Task to carry out »
For each line of the listing, output an exact copy.

Collected material »
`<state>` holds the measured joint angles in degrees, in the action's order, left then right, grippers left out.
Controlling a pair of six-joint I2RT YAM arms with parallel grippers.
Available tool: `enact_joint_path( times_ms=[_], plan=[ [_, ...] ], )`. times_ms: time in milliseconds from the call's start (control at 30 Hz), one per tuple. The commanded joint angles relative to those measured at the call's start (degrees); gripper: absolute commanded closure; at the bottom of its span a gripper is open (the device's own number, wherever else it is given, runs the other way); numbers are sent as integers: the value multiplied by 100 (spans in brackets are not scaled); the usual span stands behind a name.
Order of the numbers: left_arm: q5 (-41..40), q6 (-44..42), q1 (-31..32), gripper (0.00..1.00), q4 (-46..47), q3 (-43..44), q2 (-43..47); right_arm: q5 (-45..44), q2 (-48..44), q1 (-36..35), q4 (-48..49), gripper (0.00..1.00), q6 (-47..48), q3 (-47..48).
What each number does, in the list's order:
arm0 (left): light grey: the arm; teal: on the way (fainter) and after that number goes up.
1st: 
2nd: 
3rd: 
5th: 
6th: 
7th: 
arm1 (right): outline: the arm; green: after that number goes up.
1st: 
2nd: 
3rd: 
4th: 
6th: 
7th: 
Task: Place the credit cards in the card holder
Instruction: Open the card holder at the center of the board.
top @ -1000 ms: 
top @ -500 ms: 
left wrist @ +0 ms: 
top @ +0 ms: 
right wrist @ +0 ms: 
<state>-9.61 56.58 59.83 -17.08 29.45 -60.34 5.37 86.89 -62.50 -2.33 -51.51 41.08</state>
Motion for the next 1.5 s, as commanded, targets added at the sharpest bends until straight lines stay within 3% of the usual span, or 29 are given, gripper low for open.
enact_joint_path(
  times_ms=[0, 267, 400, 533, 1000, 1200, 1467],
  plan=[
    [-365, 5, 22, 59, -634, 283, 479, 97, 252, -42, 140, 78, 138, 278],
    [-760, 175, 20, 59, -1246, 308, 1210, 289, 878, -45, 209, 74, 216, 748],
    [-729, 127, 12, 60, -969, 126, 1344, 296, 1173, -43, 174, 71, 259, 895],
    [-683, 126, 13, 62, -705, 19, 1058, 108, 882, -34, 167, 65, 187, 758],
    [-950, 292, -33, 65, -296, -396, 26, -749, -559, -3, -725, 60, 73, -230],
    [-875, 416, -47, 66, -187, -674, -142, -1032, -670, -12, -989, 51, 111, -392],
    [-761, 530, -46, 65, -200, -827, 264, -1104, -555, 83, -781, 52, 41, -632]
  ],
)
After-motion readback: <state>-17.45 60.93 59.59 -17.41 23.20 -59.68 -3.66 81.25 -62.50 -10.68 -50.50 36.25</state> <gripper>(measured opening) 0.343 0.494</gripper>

Output of the exercise »
`<state>` holds the measured joint angles in degrees, in the action's order, left then right, grippers left out.
Controlling a pair of six-joint I2RT YAM arms with parallel grippers.
Available tool: `enact_joint_path( times_ms=[_], plan=[ [_, ...] ], )`. times_ms: time in milliseconds from the call's start (control at 30 Hz), one per tuple. The commanded joint angles relative to those measured at the call's start (degrees); gripper: absolute commanded closure; at the bottom of its span a gripper is open (the device's own number, wherever else it is given, runs the other way); numbers are sent as integers: the value multiplied by 100 (spans in brackets are not scaled); the usual span stands behind a name.
Order of the numbers: left_arm: q5 (-41..40), q6 (-44..42), q1 (-31..32), gripper (0.00..1.00), q4 (-46..47), q3 (-43..44), q2 (-43..47); right_arm: q5 (-45..44), q2 (-48..44), q1 (-36..35), q4 (-48..49), gripper (0.00..1.00), q6 (-47..48), q3 (-47..48).
What each number does, in the list's order:
arm0 (left): light grey: the arm; teal: on the way (fainter) and after that number goes up.
1st: 
2nd: 
3rd: 
5th: 
6th: 
7th: 
arm1 (right): outline: the arm; green: after that number goes up.
1st: 
2nd: 
3rd: 
4th: 
6th: 
7th: 
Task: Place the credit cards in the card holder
Instruction: Open the card holder at the center of the board.
top @ -1000 ms: 
top @ -500 ms: 
left wrist @ +0 ms: 
top @ +0 ms: 
right wrist @ +0 ms: 
<state>-9.61 56.58 59.83 -17.08 29.45 -60.34 5.37 86.89 -62.50 -2.33 -51.51 41.08</state>
Motion for the next 1.5 s, as commanded, targets added at the sharpest bends until straight lines stay within 3% of the usual span, or 29 are given, gripper low for open.
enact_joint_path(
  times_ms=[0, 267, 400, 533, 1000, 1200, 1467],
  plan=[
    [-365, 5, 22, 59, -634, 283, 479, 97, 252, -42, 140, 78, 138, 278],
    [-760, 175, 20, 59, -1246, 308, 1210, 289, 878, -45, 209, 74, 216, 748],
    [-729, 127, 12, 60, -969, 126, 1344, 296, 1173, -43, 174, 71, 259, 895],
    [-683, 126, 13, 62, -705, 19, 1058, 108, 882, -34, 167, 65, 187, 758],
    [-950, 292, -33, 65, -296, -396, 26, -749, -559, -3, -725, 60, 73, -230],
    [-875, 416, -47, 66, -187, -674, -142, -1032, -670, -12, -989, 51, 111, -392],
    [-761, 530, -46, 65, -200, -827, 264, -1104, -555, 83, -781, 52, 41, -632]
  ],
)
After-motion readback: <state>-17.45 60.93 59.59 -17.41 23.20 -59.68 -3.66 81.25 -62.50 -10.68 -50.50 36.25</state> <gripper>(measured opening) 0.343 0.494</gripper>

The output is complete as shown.